AVAILABLE DATA Start Marker

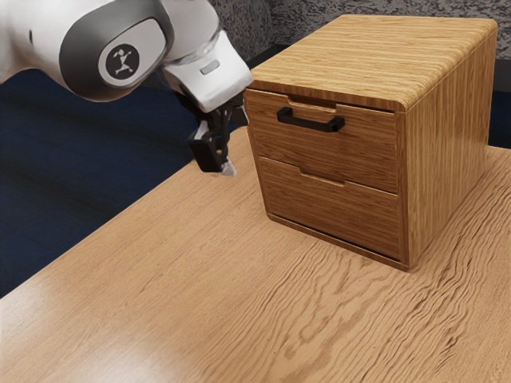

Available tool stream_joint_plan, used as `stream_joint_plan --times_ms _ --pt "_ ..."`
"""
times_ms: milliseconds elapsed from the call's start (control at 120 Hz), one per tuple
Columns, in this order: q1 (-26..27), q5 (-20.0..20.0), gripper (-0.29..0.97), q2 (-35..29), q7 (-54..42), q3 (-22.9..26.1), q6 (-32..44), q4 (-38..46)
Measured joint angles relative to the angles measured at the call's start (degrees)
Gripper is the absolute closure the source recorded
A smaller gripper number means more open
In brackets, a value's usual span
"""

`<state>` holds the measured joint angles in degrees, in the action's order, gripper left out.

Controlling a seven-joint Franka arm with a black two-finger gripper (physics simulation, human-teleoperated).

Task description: Pull the drawer handle with one arm to open the drawer

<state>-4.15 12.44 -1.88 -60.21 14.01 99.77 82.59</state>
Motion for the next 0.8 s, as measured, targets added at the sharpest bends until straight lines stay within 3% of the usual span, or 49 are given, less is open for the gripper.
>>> stream_joint_plan --times_ms 300,800 --pt "-1.2 4.7 0.02 3.3 -10.1 5.2 8.4 -0.4" --pt "-1.3 7.3 0.02 8.1 -18.9 8.8 19.7 -2.7"
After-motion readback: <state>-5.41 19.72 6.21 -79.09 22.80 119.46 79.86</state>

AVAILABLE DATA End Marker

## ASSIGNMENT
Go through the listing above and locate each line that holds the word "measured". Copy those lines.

## WRITTEN ANSWER
Measured joint angles relative to the angles measured at the call's start (degrees)
`<state>` holds the measured joint angles in degrees, in the action's order, gripper left out.
Motion for the next 0.8 s, as measured, targets added at the sharpest bends until straight lines stay within 3% of the usual span, or 49 are given, less is open for the gripper.

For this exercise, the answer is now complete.